The task: take a bunch of photos from my digital camera and burn them to a DVD that would play the photos as a slideshow in any DVD player. (Actually, the task was to figure out how to do this in the simplest possible way, and make a set of instructions for an unsophisticated user to follow.)
The result: several hours of fighting with a dozen different applications before I actually had photos displayed on my TV. And this post.
I don't understand why what seems like a fairly simple task is so complicated.
This is what I found to be the easiest recipe on a stock Ubuntu 11.10 installation. Fair warning: this is quick & dirty, you don't get special effects, you don't get music, etc.
- Required software (load through the software center, or via apt-get): imagination, devede, brasero.
- Open Imagination. Click the import photos icon (it is a terrible choice of icon -- there's no clue that you should want to click on the black square to import photos) and choose your photos.
- Export video. Choose DVD for output; to keep it organized, drop the video file in the Videos directory in your home directory. This can take a while if you have a slow computer and/or a lot of photos.
- Open DeVeDe. Configure the title. Import the video you just generated.
- Generate the DVD ISO image; again save the image to your Videos folder.
- Insert a DVD in the drive. Open your Videos folder. Right click on the ISO image and choose Write to Disc.
Some notes, in no particular order:
- If you want to tweak the slideshow, imagination will let you play around with transitions, slide duration, etc.
- If you want to import video clips, use Openshot instead of Imagination. It's harder to use (and overkill) compared to Imagination if all you want to do is produce a static photo slideshow. But if you want to do any video editing, it's a good combination of power and ease of use.
- If you want music, Openshot might also be your best bet. I didn't look at adding music via Imagination or DeVeDe.
- Don't try to use the Brasero application directly. I experienced crashes/lockups while using it, but it worked well when all I did was right click the ISO and choose Write to Disc. (It's also an ugly, hard to use piece of junk.)
Things I tried and rejected:
- K3b: After Brasero failed miserably twice, I tried K3b. Rejected it in favor of not pulling in a bunch of KDE infrastructure that I wasn't using anyway, and also in favor of the simplicity of just directly burning the file without having to explicitly open a separate app.

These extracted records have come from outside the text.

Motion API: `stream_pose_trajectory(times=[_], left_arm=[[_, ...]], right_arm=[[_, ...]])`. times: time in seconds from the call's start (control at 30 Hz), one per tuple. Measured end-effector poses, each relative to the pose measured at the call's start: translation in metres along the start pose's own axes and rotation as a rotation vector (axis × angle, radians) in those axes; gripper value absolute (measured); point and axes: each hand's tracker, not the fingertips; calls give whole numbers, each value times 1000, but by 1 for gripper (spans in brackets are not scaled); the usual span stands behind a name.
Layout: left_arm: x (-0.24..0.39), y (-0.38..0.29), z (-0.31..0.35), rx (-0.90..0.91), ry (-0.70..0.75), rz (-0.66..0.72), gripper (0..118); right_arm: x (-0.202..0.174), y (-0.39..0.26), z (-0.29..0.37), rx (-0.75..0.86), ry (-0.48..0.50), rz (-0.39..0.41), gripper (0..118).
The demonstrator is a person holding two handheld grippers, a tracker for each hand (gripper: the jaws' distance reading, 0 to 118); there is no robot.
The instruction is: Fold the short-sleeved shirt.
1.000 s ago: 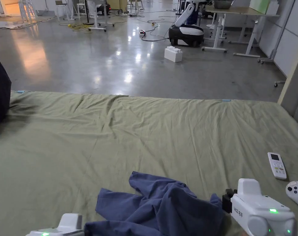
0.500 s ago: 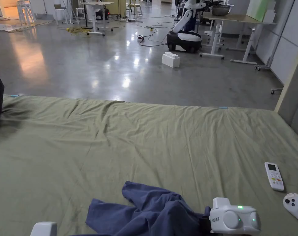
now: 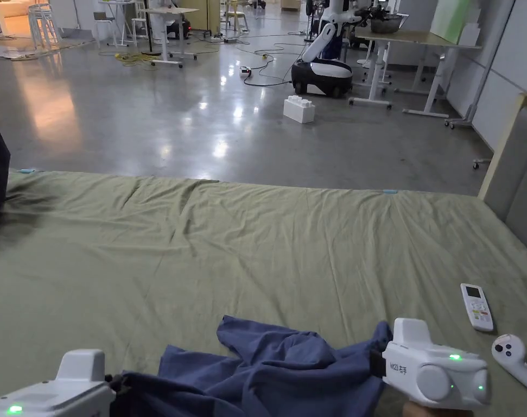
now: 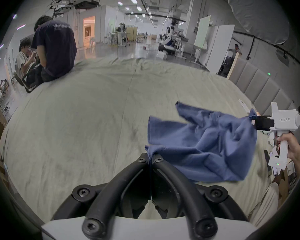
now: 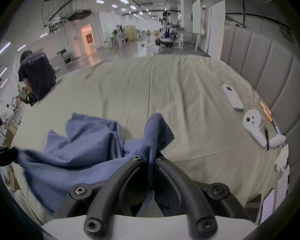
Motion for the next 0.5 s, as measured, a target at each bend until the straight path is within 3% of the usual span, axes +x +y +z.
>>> stream_pose_trajectory(times=[0.5], left_arm=[[-56,127,76,301,16,-14,2]], right_arm=[[22,105,126,319,-58,-19,7]])
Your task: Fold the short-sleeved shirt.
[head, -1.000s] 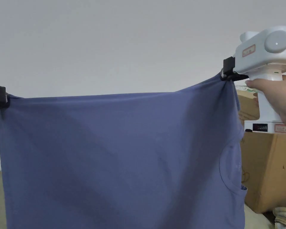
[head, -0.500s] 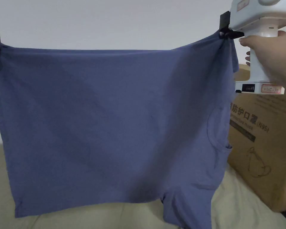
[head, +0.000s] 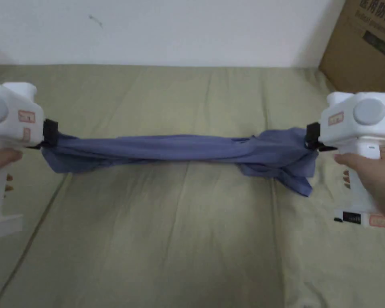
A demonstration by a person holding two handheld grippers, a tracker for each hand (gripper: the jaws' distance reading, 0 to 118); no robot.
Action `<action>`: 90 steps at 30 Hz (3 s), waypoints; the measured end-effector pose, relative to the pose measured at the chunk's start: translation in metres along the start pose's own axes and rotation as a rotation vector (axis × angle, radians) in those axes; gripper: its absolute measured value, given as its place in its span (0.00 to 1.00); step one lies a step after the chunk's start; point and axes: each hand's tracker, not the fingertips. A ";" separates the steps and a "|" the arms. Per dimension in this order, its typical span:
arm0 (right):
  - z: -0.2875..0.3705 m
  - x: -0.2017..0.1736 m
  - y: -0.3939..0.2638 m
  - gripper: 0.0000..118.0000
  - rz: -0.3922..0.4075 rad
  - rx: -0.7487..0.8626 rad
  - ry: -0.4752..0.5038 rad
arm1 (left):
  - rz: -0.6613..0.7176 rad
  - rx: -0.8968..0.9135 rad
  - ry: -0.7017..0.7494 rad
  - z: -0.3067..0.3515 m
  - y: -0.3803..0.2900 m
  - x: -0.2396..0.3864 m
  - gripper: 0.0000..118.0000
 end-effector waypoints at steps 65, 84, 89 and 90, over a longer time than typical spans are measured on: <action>0.251 -0.016 -0.267 0.00 -0.003 0.007 0.063 | 0.149 -0.327 -0.015 0.149 -0.261 -0.048 0.95; 0.229 0.025 -0.274 0.00 -0.056 -0.110 0.054 | 0.117 -0.172 -0.067 0.177 -0.246 -0.025 0.04; 0.204 0.051 -0.284 0.18 -0.085 -0.176 0.071 | 0.161 -0.142 -0.102 0.191 -0.238 -0.031 0.04; 0.197 0.054 -0.286 0.53 -0.081 -0.182 0.067 | 0.144 -0.141 -0.100 0.192 -0.236 -0.028 0.04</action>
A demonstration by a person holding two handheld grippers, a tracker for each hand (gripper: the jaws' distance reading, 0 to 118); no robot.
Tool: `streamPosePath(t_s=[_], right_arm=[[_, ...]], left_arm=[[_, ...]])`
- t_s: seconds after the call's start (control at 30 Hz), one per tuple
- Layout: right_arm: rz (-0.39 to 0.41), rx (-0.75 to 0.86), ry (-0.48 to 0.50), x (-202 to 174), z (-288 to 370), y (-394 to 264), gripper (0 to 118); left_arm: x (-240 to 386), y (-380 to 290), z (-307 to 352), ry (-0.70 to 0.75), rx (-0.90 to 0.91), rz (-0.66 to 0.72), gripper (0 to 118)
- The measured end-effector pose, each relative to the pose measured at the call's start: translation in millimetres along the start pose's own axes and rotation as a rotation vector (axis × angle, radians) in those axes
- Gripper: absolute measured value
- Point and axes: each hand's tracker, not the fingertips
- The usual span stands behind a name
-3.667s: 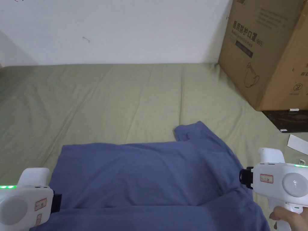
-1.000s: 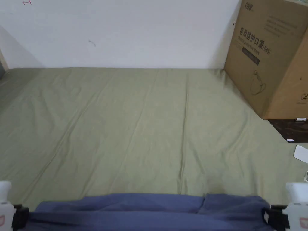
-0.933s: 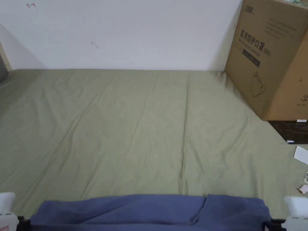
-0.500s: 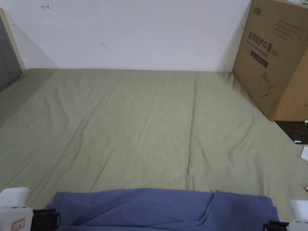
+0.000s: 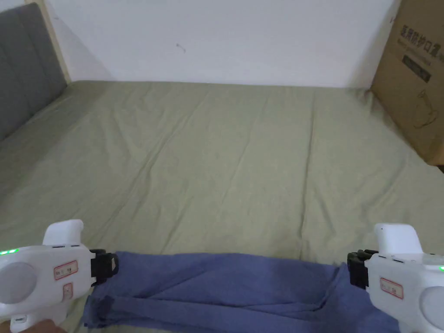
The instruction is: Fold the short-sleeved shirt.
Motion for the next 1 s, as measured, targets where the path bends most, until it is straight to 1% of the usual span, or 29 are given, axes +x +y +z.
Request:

- dvd-slideshow: This command line app does appeal to my inner geek, but I can't recommend it for users who want a GUI. (Even the inner geek appeal isn't enough to make me want to use it when the combination outlined above works well.)

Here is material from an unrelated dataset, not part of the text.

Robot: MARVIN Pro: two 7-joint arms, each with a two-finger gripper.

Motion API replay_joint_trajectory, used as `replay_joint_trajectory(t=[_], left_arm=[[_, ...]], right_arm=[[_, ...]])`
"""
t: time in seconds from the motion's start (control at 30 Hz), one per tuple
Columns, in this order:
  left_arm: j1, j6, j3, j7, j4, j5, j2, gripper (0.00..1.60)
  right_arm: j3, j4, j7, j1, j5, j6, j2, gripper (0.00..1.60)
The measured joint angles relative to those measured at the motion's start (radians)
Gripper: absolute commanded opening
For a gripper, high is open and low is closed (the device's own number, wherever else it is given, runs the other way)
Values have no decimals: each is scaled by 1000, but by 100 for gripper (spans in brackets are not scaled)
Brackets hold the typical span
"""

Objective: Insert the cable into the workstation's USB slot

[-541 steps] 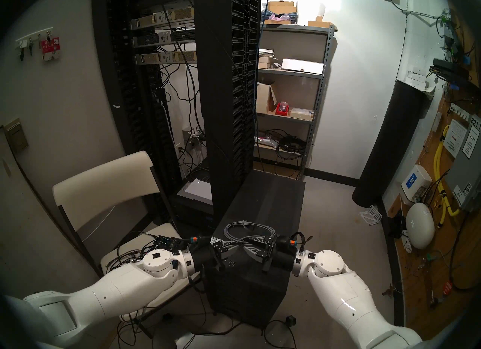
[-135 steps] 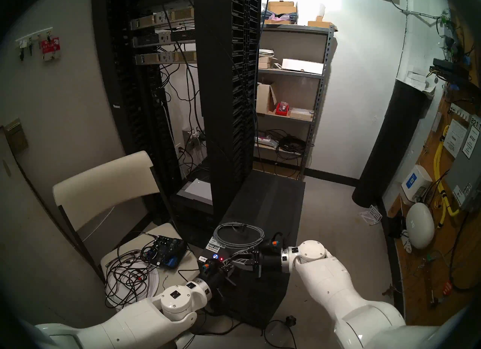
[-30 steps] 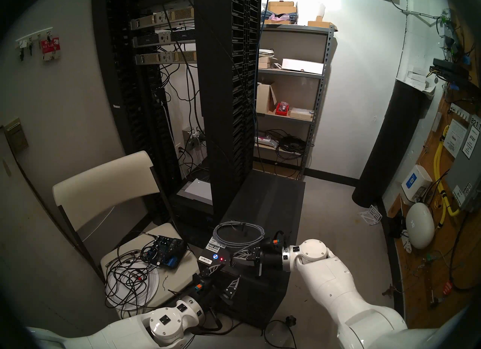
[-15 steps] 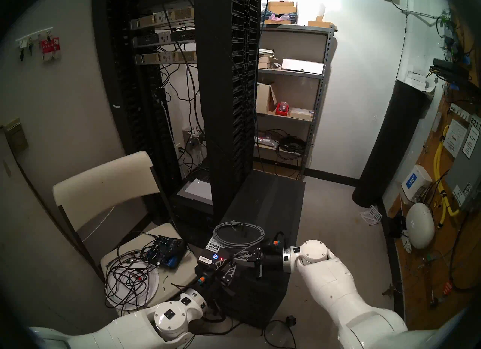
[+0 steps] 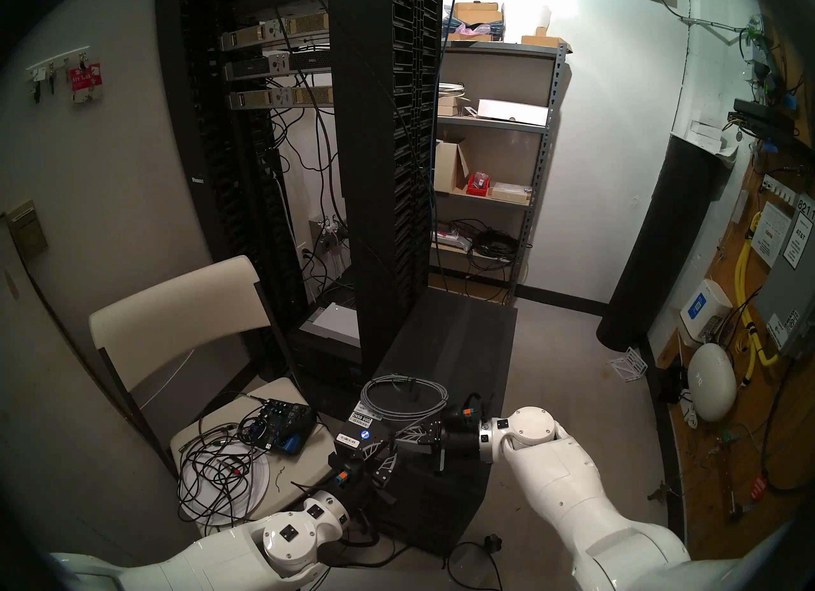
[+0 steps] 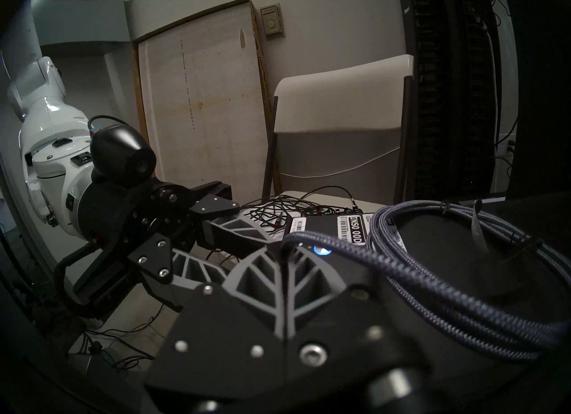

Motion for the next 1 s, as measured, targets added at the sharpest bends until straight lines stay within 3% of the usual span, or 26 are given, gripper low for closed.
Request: replay_joint_trajectory(t=[0.13,0.3,0.33,0.4,0.43,0.47,1.0], left_arm=[[-6,0,-1,0,3,0,-6,75],[-14,2,-5,0,8,-1,-14,60],[-15,2,-6,0,9,-1,-15,53],[-17,3,-8,0,10,-4,-18,24],[-18,3,-8,0,10,-6,-19,19],[-19,4,-8,-1,10,-8,-20,3],[-33,41,-15,-82,13,-84,-19,0]], right_arm=[[1,0,4,0,-1,-1,-1,0],[3,0,8,0,-2,-2,-2,0],[4,0,8,0,-2,-2,-2,0],[5,0,9,0,-3,-2,-3,0],[6,0,9,1,-3,-2,-4,0],[7,1,9,1,-3,-2,-4,0],[14,10,9,2,-15,-2,-6,0]])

- Mistelix: As good as Imagination, and I would have selected it if I had quickly found a way to rotate a photo from within Mistelix. Photos that showed up auto-rotated in other apps showed up sideways in Mistelix and I didn't see an obvious rotate button. Imagination did the right thing.
- Bombono: Junk. Don't bother with it. I opened it, saw that the tabs were overlapping the menus, couldn't figure out how to import any photos, and purged it from my system.
- Videoporama: Development is dead. It wasn't immediately obvious that it was going to be easy to use for the simple task of creating a DVD from a set of photos.
The software stack above would be 10x better if Imagination implemented a feature to export a DVD ISO. It would be 100x better if it had a "Burn DVD" button that spit out a shiny disc that I could drop into a DVD player.
(To be fair, the whole video situation is 1000x easier than it was 5 or 6 years ago when I tried to do something similar, realized how much work it was going to be, and walked away in frustration. The tools have come a long way.)